Report every line of the data where the string "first" appears.

(Entries taken from a collection)

* * *

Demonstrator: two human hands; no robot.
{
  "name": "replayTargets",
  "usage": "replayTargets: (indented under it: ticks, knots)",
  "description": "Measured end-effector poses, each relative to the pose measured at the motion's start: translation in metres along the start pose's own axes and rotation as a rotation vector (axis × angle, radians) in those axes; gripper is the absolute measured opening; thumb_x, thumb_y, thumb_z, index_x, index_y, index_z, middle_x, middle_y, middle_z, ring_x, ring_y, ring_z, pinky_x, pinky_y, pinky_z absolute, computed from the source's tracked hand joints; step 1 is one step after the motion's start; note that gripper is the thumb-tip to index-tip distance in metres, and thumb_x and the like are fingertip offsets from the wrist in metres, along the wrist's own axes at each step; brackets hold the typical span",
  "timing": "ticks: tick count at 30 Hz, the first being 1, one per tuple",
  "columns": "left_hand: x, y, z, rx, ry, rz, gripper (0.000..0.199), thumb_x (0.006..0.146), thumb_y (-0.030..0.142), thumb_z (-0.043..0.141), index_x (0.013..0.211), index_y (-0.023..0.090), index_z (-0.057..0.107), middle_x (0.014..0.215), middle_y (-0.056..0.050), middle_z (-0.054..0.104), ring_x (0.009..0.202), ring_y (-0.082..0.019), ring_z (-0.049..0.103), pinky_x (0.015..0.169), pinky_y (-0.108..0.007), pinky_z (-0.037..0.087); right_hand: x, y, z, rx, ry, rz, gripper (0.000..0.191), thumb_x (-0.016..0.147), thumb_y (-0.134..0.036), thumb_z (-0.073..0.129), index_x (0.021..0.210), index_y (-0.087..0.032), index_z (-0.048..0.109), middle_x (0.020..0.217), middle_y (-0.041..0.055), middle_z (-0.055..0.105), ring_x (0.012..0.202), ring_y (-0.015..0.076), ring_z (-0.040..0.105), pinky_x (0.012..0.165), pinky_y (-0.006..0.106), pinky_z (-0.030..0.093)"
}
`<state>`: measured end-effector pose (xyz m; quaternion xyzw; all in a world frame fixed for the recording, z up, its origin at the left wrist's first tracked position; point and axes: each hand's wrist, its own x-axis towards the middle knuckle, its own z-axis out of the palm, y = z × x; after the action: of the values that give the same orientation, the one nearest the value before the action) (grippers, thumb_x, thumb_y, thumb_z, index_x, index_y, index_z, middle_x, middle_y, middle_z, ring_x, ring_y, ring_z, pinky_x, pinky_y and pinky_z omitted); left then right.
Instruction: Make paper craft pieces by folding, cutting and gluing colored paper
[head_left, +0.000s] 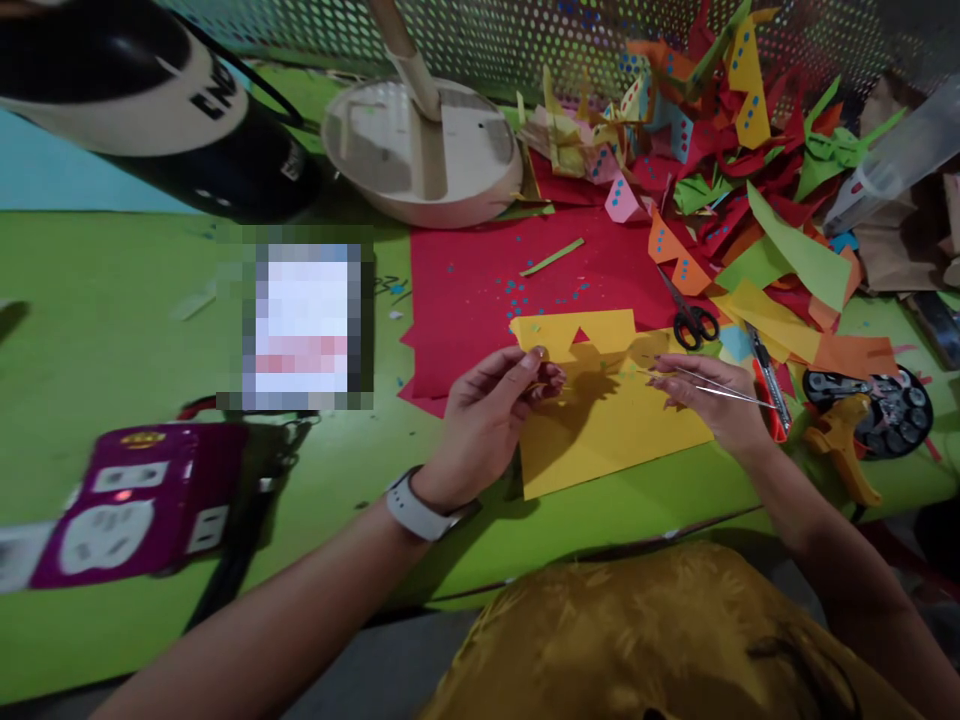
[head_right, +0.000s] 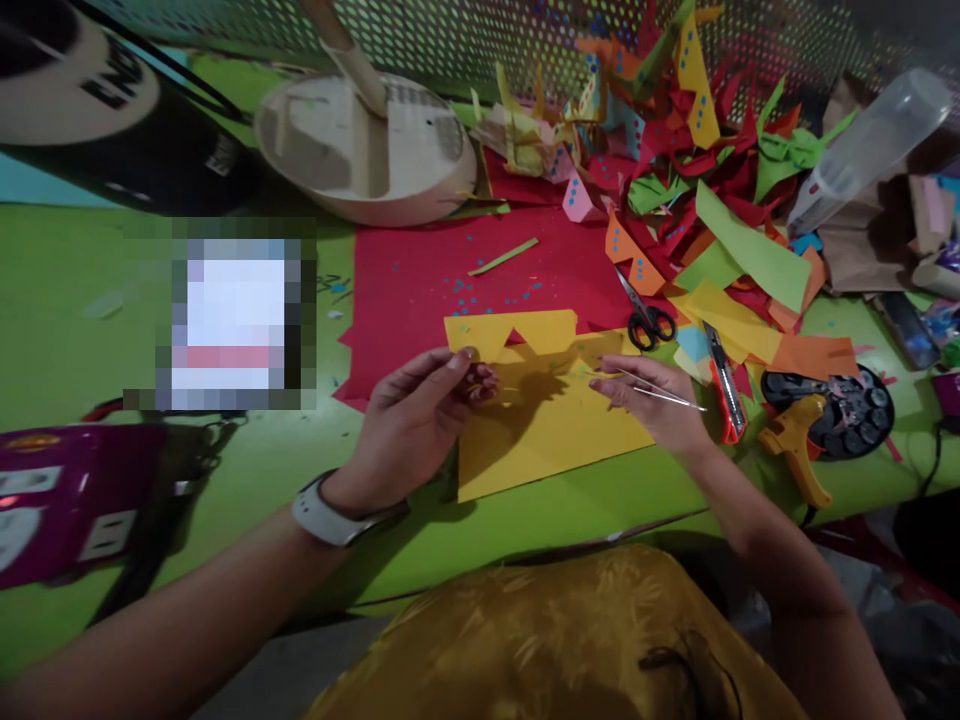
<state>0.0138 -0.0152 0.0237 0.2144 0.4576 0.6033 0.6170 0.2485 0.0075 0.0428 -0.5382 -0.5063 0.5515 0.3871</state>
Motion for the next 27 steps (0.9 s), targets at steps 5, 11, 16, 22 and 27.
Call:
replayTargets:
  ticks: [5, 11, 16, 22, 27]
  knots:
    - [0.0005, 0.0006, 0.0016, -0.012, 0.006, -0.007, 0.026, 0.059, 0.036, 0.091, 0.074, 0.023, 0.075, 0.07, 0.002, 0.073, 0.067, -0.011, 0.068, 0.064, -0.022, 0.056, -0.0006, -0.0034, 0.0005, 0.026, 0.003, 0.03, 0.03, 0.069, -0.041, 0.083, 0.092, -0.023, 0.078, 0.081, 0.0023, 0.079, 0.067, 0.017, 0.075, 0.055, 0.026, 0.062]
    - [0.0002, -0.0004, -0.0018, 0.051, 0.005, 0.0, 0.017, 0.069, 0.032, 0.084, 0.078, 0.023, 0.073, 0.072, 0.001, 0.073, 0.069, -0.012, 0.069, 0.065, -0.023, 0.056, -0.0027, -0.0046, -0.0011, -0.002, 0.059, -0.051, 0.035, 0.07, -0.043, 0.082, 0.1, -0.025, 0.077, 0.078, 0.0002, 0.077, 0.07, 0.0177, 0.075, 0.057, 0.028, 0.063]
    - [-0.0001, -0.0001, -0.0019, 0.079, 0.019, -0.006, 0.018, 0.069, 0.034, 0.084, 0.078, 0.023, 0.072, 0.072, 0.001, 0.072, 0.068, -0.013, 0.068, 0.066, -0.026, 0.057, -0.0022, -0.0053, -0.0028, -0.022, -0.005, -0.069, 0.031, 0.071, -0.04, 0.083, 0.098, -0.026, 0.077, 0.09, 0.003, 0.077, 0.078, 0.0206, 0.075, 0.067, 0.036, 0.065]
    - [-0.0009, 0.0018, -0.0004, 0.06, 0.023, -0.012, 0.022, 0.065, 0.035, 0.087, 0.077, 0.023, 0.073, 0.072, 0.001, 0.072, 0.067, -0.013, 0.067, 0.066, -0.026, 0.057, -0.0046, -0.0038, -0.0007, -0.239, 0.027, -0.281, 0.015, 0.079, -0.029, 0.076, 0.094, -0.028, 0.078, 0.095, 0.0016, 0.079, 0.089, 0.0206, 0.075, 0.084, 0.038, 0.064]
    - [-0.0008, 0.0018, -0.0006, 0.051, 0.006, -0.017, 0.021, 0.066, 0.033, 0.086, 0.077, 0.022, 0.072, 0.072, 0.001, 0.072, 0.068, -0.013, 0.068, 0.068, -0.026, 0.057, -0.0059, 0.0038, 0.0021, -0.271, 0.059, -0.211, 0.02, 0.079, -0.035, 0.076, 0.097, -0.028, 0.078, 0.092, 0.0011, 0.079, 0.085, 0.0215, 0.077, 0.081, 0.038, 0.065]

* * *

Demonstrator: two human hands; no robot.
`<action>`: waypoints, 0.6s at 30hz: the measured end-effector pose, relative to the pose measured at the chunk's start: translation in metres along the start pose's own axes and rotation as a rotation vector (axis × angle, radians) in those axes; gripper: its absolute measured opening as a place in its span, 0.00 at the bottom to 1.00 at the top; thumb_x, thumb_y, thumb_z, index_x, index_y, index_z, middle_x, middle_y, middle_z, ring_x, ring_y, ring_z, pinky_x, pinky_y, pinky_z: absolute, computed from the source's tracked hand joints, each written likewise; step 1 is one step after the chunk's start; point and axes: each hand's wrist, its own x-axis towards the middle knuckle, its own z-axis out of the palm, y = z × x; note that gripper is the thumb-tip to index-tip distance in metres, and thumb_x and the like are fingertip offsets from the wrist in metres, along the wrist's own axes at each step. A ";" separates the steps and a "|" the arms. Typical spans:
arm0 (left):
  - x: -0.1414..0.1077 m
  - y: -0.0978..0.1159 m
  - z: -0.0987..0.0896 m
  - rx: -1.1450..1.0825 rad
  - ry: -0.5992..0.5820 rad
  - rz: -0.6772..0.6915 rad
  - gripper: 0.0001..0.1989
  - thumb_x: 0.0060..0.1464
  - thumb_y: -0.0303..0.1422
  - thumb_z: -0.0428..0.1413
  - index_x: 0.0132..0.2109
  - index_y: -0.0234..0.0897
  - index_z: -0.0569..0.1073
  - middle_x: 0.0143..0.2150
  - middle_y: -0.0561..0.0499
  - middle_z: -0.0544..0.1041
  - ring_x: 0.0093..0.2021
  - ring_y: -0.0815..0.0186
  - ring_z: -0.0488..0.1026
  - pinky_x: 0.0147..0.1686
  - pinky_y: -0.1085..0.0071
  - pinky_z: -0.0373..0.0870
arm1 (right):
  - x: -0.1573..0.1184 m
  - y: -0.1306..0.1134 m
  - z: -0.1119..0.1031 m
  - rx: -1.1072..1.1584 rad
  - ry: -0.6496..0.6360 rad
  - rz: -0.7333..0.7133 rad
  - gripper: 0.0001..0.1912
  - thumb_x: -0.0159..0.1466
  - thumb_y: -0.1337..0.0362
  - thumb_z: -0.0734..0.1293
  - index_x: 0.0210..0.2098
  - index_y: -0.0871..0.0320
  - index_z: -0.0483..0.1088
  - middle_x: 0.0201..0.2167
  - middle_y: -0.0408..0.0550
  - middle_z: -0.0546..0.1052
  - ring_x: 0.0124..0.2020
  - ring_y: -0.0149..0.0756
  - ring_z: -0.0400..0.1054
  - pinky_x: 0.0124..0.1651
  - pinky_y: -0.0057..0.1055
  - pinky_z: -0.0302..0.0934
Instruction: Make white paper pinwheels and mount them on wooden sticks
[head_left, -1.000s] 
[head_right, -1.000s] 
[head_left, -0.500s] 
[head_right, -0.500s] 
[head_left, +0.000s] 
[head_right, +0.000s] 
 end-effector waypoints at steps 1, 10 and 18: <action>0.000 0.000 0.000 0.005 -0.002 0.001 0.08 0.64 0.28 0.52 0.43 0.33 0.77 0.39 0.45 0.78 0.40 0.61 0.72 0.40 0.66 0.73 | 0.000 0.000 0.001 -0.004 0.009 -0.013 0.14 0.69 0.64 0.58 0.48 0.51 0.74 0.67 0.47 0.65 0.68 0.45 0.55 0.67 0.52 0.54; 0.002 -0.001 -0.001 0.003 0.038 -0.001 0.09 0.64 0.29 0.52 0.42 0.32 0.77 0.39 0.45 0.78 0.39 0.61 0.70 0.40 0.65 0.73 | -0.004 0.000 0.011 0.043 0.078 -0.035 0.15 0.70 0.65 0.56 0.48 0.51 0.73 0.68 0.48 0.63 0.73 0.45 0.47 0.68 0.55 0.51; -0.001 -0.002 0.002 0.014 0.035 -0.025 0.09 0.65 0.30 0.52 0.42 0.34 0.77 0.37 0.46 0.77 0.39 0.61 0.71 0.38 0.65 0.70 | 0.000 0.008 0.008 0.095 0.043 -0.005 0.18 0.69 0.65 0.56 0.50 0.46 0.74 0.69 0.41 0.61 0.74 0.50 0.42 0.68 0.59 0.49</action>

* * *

#### [Exercise output]
  "timing": "ticks: tick count at 30 Hz, the first being 1, one per tuple",
`<state>`: measured end-effector pose (xyz m; quaternion xyzw; all in a world frame fixed for the recording, z up, its origin at the left wrist's first tracked position; point and axes: each hand's wrist, its own x-axis towards the middle knuckle, its own z-axis out of the palm, y = z × x; after the action: of the values that give the same orientation, the one nearest the value before the action) (grippers, thumb_x, thumb_y, thumb_z, index_x, index_y, index_z, middle_x, middle_y, middle_z, ring_x, ring_y, ring_z, pinky_x, pinky_y and pinky_z omitted); left then right.

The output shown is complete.